• Exercise requirements:
Work out how many lines of the data contain "card" and reply with that number alone.

• Extracted records:
▶

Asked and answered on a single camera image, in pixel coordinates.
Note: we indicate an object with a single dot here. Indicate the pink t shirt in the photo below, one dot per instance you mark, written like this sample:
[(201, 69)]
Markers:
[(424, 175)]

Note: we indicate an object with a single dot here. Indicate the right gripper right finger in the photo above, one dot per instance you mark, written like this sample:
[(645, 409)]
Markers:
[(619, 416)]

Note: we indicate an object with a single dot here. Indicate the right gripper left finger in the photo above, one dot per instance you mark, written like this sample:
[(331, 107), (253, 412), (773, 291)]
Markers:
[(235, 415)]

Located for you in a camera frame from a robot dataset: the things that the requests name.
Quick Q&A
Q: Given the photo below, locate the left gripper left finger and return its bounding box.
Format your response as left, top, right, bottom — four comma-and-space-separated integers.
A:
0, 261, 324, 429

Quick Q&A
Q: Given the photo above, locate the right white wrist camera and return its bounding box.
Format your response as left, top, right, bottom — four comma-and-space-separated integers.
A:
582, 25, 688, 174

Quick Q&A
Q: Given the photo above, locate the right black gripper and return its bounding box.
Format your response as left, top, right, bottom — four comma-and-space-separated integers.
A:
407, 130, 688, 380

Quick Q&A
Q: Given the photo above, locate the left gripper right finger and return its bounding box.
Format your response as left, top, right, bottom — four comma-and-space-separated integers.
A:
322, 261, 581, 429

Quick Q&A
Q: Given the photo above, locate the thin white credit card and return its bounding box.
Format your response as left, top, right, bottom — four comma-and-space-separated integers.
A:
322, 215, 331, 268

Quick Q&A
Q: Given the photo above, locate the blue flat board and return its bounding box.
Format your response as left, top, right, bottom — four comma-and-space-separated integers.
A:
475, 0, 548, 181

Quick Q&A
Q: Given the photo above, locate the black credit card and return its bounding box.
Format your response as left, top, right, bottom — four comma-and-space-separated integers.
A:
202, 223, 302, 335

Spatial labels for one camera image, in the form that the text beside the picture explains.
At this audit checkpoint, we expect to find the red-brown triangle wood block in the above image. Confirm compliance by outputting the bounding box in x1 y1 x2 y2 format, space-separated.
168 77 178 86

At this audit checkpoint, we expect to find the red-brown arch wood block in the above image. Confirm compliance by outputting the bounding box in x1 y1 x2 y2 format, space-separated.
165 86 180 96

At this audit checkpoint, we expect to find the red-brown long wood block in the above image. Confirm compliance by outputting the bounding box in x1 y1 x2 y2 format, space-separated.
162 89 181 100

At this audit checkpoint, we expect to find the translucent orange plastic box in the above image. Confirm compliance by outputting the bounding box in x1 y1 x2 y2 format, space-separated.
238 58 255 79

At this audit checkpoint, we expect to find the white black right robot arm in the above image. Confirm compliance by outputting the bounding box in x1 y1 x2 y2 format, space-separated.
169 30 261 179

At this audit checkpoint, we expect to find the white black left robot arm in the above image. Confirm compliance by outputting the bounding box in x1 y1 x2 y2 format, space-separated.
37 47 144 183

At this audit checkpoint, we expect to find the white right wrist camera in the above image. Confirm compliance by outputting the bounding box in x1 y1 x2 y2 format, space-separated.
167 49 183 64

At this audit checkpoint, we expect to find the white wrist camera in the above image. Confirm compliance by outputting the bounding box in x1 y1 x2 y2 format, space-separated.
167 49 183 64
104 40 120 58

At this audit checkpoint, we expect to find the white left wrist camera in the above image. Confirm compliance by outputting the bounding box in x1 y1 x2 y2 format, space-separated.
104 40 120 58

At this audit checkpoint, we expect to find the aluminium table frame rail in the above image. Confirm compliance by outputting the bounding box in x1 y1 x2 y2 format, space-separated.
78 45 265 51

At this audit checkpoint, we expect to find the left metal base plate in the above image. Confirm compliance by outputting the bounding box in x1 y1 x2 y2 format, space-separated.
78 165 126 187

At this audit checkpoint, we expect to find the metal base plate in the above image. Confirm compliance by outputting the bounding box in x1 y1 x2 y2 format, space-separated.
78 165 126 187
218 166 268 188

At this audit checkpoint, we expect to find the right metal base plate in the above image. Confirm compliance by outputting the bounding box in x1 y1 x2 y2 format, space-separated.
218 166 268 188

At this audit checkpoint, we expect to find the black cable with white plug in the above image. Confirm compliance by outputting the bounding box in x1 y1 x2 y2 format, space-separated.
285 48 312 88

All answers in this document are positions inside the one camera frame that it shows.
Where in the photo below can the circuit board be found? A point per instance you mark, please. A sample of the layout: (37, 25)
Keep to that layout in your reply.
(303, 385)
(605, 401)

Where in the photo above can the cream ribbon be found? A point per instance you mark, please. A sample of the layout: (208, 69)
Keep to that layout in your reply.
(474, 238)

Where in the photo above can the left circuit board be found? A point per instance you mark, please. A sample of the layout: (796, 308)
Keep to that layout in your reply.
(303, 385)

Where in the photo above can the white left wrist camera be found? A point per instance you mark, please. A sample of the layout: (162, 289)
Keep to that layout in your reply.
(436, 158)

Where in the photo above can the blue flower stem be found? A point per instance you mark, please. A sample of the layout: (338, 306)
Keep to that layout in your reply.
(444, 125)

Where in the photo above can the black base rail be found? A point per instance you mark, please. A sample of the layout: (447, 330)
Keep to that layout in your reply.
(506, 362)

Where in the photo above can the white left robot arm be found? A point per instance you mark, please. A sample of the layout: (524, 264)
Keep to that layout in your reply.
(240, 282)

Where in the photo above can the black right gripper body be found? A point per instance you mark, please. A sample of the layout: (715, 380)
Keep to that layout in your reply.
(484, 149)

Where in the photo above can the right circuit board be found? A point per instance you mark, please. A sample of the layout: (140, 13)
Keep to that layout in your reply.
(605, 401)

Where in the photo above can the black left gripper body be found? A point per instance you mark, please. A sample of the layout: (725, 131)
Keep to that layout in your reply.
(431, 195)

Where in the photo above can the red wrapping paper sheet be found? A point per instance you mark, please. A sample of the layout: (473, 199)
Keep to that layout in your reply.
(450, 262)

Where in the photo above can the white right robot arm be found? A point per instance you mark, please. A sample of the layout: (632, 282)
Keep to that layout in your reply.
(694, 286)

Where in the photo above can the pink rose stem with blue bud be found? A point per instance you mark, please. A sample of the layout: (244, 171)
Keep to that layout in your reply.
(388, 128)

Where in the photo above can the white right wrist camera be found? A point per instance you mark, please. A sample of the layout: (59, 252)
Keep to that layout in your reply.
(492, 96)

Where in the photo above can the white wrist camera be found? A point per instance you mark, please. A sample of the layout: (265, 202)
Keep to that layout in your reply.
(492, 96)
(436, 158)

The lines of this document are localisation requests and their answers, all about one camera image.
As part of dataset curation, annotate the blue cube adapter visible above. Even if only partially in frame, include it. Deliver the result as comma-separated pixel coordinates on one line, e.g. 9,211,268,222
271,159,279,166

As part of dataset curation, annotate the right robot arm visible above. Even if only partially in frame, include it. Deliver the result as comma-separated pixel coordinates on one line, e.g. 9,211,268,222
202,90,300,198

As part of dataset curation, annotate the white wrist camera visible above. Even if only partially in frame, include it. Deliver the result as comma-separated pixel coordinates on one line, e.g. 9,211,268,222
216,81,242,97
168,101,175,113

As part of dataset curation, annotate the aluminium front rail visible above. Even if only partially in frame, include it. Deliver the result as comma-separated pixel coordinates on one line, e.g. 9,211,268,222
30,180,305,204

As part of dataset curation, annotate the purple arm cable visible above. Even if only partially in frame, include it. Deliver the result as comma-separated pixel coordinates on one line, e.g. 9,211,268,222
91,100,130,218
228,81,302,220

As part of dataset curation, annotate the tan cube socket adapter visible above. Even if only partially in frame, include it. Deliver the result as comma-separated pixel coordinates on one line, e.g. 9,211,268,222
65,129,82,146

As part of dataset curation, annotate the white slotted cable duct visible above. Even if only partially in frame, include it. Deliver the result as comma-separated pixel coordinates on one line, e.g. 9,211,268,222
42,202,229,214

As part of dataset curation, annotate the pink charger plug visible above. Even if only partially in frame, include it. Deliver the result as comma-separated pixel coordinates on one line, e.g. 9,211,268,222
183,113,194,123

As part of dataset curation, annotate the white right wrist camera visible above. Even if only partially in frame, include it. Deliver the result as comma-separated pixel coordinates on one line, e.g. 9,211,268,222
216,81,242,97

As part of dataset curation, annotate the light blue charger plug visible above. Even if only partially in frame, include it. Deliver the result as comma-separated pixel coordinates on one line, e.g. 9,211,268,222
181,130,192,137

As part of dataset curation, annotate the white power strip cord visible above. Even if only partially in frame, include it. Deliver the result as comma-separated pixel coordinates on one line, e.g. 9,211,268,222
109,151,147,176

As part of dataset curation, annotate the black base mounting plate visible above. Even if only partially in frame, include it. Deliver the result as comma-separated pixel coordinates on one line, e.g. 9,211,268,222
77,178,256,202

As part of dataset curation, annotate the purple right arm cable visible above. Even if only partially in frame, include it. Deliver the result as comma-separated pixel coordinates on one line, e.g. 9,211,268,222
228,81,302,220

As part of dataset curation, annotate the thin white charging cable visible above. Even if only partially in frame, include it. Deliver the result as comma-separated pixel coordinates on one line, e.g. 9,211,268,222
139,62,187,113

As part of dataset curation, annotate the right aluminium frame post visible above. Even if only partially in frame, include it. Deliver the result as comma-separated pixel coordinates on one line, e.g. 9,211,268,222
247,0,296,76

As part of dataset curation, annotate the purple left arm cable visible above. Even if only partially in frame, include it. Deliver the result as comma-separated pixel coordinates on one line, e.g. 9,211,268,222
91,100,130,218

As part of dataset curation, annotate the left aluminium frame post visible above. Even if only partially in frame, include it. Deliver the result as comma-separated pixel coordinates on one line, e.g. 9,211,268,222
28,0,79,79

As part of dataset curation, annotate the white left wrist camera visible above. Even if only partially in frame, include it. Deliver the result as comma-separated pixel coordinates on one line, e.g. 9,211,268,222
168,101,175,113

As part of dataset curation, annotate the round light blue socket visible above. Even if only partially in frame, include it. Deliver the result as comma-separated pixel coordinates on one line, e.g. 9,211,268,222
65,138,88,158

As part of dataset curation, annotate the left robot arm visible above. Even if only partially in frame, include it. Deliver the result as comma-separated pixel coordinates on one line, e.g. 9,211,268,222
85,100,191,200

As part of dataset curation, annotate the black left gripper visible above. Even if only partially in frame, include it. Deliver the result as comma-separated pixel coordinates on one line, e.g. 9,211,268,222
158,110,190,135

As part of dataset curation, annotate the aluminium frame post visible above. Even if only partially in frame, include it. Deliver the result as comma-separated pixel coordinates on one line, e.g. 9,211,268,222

◀

• Result of the task:
2